Hurren was quickly confronted by RCMP officers and during a 90-minute armed stand-off, told police he was angry about firearms and COVID-19 restrictions and wanted to arrest Trudeau.
A search of his phone turned up materials on COVID-19 conspiracy theories that falsely claimed the COVID-19 pandemic was planned and the prime minister’s response “amounted to communism,” according to his sentencing decision.
An expert report found Hurren had no psychotic disorders, nor any indications of substance abuse or post-traumatic stress disorder, but said he was depressed. He was suffering financial troubles after losing his job and his sausage business failed.
He had decided to drive to Ottawa after receiving phone calls about the repossession of his truck.
He pleaded guilty on Feb. 5, 2021 and was sentenced to five years – on top of one year he was credited for due to the time he spent in custody awaiting trial.
While the sentencing decision acknowledged Hurren was depressed, the judge said he was motivated by his political views and conspiracy theories that he had yet to acknowledge as false.

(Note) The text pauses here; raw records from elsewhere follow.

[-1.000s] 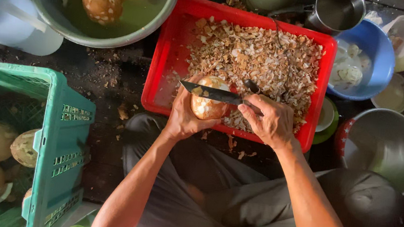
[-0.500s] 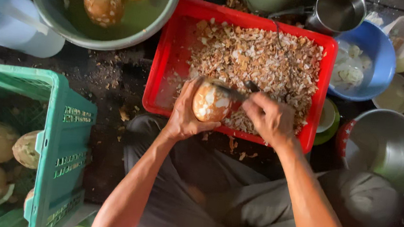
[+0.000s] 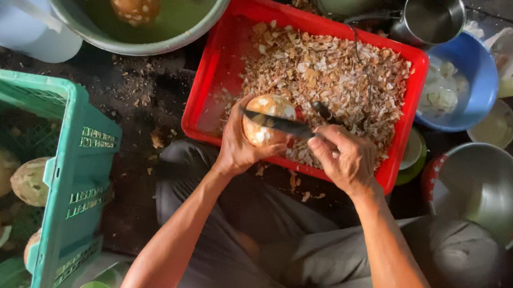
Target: The person sits on the floor and uses a knife to shave the brown outer husk off coconuts, rotating each coconut and trimming it until the white shell is exposed. Peeled coconuts are placed into a basin of water, and husk shavings collect in a red tray, with unpeeled coconuts taken from a green crate.
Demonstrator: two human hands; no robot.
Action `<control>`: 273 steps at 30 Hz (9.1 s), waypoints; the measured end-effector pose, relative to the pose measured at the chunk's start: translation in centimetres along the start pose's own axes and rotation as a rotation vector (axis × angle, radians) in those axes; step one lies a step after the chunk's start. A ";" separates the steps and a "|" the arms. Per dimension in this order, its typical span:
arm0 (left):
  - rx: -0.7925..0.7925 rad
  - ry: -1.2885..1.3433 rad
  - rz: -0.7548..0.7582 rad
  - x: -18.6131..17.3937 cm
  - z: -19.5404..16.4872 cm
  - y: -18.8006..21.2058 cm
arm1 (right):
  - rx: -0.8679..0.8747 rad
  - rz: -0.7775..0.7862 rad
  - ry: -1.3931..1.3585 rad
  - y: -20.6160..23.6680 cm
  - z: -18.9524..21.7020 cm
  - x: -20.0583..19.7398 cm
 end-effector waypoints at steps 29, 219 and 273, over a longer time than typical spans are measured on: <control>0.280 -0.635 0.052 -0.3 -3.3 -0.4 | 0.264 -0.275 -0.145 -1.6 -7.4 -7.1; 0.257 -0.522 0.284 1.8 -2.8 -2.1 | 0.062 -0.304 -0.665 -4.2 -3.8 6.4; 0.479 -0.667 0.187 3.1 -2.5 -1.4 | -0.229 -0.098 0.017 -3.2 5.5 4.0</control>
Point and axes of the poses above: each hand's wrist, its own y-axis away from the middle knuckle, its own x-axis out of the palm, z = x × y, the point moved 10 cm from there along -y, towards the middle knuckle, and after that the axes turned 6 degrees about x, right-handed, at the moved point
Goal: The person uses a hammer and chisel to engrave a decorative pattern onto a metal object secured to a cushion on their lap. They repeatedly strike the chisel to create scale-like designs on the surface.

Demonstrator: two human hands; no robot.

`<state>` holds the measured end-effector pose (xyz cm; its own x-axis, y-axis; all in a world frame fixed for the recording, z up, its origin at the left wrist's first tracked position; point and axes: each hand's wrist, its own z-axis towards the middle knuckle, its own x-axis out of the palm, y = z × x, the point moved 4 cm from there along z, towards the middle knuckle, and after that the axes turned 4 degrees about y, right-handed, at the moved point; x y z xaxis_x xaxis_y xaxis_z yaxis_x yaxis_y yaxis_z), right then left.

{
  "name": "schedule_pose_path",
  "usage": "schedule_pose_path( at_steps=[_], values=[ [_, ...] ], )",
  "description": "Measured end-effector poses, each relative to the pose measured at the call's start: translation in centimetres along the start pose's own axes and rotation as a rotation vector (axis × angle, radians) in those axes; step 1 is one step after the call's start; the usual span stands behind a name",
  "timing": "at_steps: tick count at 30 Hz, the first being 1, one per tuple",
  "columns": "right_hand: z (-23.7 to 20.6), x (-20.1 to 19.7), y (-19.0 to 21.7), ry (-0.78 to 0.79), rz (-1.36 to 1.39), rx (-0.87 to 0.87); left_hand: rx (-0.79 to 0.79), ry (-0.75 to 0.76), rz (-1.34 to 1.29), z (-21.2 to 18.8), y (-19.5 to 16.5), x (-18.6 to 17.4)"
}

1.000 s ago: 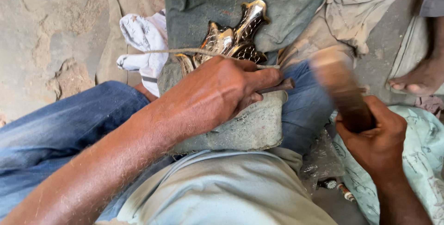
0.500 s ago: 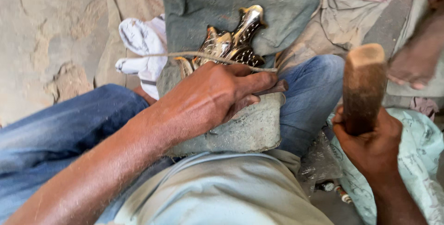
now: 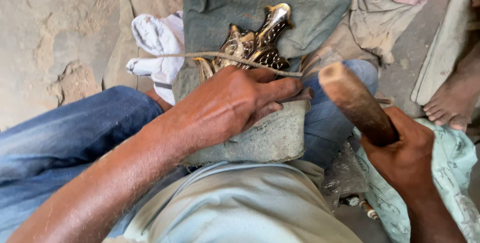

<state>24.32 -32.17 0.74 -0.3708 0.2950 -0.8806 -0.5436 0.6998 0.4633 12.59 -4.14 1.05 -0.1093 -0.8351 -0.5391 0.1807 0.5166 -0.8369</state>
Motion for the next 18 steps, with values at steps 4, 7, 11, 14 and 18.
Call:
schedule_pose_path(
  at_steps=[4,7,11,14,18],
  values=[
    [0.0,0.2,-0.1,-0.020,0.021,-0.041,0.019,-0.040,-0.010,-0.1,0.0,-0.1],
    [-0.2,0.3,-0.5,-0.045,0.217,-0.001,0.022,-0.042,0.033,-0.3,-0.1,-0.1],
    [-0.5,0.4,-0.7,-0.002,-0.172,0.012,0.044,-0.039,0.017,-0.3,-0.1,-0.2],
    [-0.7,0.1,-1.1,-0.117,0.433,0.000,0.014,-0.020,-0.001,-0.3,0.0,-0.3],
    [-0.8,0.7,-1.2,-0.013,0.249,0.049,0.016,-0.014,-0.022,-0.4,-0.2,-0.6]
  ],
)
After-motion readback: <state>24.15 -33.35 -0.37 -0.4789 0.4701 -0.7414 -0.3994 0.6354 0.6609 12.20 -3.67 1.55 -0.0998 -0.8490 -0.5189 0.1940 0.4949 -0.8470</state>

The judge also said there was no sign Hurren accepted the “wrongfulness of taking armed action to express his political views. I have not heard any acknowledgment from Mr. Hurren that he recognizes that what he did was wrong.”
However, the Parole Board ruling said Hurren had “made gains” during his time in prison, and had started to address his mental health and emotional issues, partly with medication.
“Though your parole officer is of the view that you have not expressed remorse for your offending, you were clear with the Board that you believe that what you did was wrong,” according to the decision.
“You said it was a bad decision and you are sorry for the damage you caused.”
The National Capital Commission, which manages the buildings and grounds at Rideau Hall, filed suit against Hurren in June for $350,000, according to the Ontario Superior Court.
The statement of claims alleged the property was “extensively damaged and needed significant repairs,” including to the front gates, and asked for an additional $100,000 in punitive damages.